*Information provided:*
::::::::

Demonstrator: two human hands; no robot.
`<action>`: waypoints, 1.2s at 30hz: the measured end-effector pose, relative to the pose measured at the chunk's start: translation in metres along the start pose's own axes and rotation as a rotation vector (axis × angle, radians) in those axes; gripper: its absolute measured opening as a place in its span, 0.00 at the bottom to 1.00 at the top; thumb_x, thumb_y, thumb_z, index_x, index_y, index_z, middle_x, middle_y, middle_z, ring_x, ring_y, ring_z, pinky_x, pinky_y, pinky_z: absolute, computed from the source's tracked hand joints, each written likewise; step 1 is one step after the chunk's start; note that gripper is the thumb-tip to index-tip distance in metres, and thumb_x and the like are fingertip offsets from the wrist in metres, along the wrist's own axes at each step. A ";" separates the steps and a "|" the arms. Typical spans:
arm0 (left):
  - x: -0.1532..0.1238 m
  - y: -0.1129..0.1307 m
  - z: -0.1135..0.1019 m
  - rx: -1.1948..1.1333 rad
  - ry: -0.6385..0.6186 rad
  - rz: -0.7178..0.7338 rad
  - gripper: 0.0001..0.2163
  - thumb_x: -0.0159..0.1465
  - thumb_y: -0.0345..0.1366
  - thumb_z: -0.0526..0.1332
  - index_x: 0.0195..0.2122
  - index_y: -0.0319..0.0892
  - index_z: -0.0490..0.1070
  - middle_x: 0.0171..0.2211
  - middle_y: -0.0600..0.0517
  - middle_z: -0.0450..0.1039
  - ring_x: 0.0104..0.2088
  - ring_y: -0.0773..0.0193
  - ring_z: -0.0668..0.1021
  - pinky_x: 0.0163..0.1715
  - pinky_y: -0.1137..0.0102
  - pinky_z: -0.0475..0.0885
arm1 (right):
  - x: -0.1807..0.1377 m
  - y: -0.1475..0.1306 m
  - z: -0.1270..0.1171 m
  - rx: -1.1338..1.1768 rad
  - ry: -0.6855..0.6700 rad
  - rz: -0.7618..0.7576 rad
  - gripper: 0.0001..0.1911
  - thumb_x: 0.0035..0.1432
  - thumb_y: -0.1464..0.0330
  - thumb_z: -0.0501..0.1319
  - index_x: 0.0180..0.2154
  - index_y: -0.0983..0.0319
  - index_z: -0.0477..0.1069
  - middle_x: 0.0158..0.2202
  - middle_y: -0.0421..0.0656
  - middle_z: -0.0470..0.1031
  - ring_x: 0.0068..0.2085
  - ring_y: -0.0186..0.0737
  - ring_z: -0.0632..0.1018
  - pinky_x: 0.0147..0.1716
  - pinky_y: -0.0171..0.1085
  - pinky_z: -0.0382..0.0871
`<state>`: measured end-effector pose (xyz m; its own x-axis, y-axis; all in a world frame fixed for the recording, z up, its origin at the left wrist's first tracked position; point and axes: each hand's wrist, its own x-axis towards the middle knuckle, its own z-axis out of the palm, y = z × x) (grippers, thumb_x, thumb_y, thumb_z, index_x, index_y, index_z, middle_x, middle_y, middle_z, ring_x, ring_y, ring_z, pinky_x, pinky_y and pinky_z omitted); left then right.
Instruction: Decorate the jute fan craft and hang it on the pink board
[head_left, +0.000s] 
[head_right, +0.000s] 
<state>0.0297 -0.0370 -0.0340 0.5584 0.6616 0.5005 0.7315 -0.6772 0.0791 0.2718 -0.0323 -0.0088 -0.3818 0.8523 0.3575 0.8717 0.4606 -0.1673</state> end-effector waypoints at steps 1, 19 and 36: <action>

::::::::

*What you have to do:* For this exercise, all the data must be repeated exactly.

*Exercise response:*
Demonstrator: two human hands; no robot.
`<action>`: waypoints, 1.2s at 30hz: the measured end-effector pose, relative to the pose measured at the chunk's start: translation in metres along the start pose's own axes and rotation as a rotation vector (axis × angle, radians) in those axes; gripper: its absolute measured opening as a place in its span, 0.00 at the bottom to 1.00 at the top; thumb_x, thumb_y, thumb_z, index_x, index_y, index_z, middle_x, middle_y, middle_z, ring_x, ring_y, ring_z, pinky_x, pinky_y, pinky_z: absolute, computed from the source's tracked hand joints, each written likewise; step 1 is one step after the chunk's start; note that gripper is the thumb-tip to index-tip distance in metres, and thumb_x and the like are fingertip offsets from the wrist in metres, along the wrist's own axes at each step. A ";" separates the steps and a "|" the arms. Typical spans:
arm0 (left):
  - x: -0.1532..0.1238 m
  - y: -0.1129..0.1307 m
  - z: -0.1135..0.1019 m
  - rx: -1.1948..1.1333 rad
  - ry: -0.6385..0.6186 rad
  - rz: -0.7178..0.7338 rad
  - gripper: 0.0001..0.2163
  - thumb_x: -0.0159..0.1465
  - thumb_y: -0.0345..0.1366
  - thumb_z: -0.0526..0.1332
  - index_x: 0.0195..0.2122
  - index_y: -0.0319..0.0892
  - index_z: -0.0490..0.1070
  - middle_x: 0.0171..0.2211
  - middle_y: -0.0600..0.0517
  - middle_z: -0.0450..0.1039
  - ring_x: 0.0104..0.2088
  - ring_y: -0.0773..0.0193
  - ring_z: -0.0668..0.1021
  - pinky_x: 0.0163..0.1715
  - pinky_y: -0.1137..0.0102
  - pinky_z: -0.0475..0.0885
arm1 (right):
  - x: -0.1807..0.1377 m
  - y: -0.1475..0.1306 m
  - z: -0.1270..0.1171 m
  - rx: -1.1338..1.1768 rad
  - ry: -0.6855..0.6700 rad
  - rz: -0.7618..0.7576 rad
  - gripper: 0.0001..0.1911
  - thumb_x: 0.0035..0.1432
  - thumb_y: -0.1464..0.0330
  - thumb_z: -0.0501..0.1319
  - index_x: 0.0180..0.2154
  - index_y: -0.0983..0.0319
  - index_z: -0.0477..0.1069
  - middle_x: 0.0158..0.2202
  - middle_y: -0.0421..0.0656
  - middle_z: -0.0470..0.1031
  - ring_x: 0.0068..0.2085
  - ring_y: -0.0186..0.0737
  - ring_z: -0.0632..0.1018
  - pinky_x: 0.0147..0.1716
  - pinky_y: -0.0171..0.1085
  - pinky_z: -0.0382..0.0871
`<state>`: measured end-effector pose (xyz m; its own x-axis, y-axis; all in a world frame fixed for the recording, z up, its origin at the left wrist's first tracked position; point and axes: each hand's wrist, its own x-axis towards the middle knuckle, its own z-axis out of the palm, y = z × x) (grippers, thumb_x, thumb_y, thumb_z, index_x, index_y, index_z, middle_x, middle_y, middle_z, ring_x, ring_y, ring_z, pinky_x, pinky_y and pinky_z omitted); left then right.
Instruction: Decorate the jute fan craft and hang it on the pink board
[head_left, +0.000s] 
[head_right, +0.000s] 
<state>0.0297 -0.0370 -0.0340 0.5584 0.6616 0.5005 0.7315 -0.6772 0.0791 0.2718 -0.0323 -0.0088 -0.3818 0.8523 0.3575 0.8717 0.4606 -0.1673</state> end-effector waypoints at steps 1, 19 and 36: <action>

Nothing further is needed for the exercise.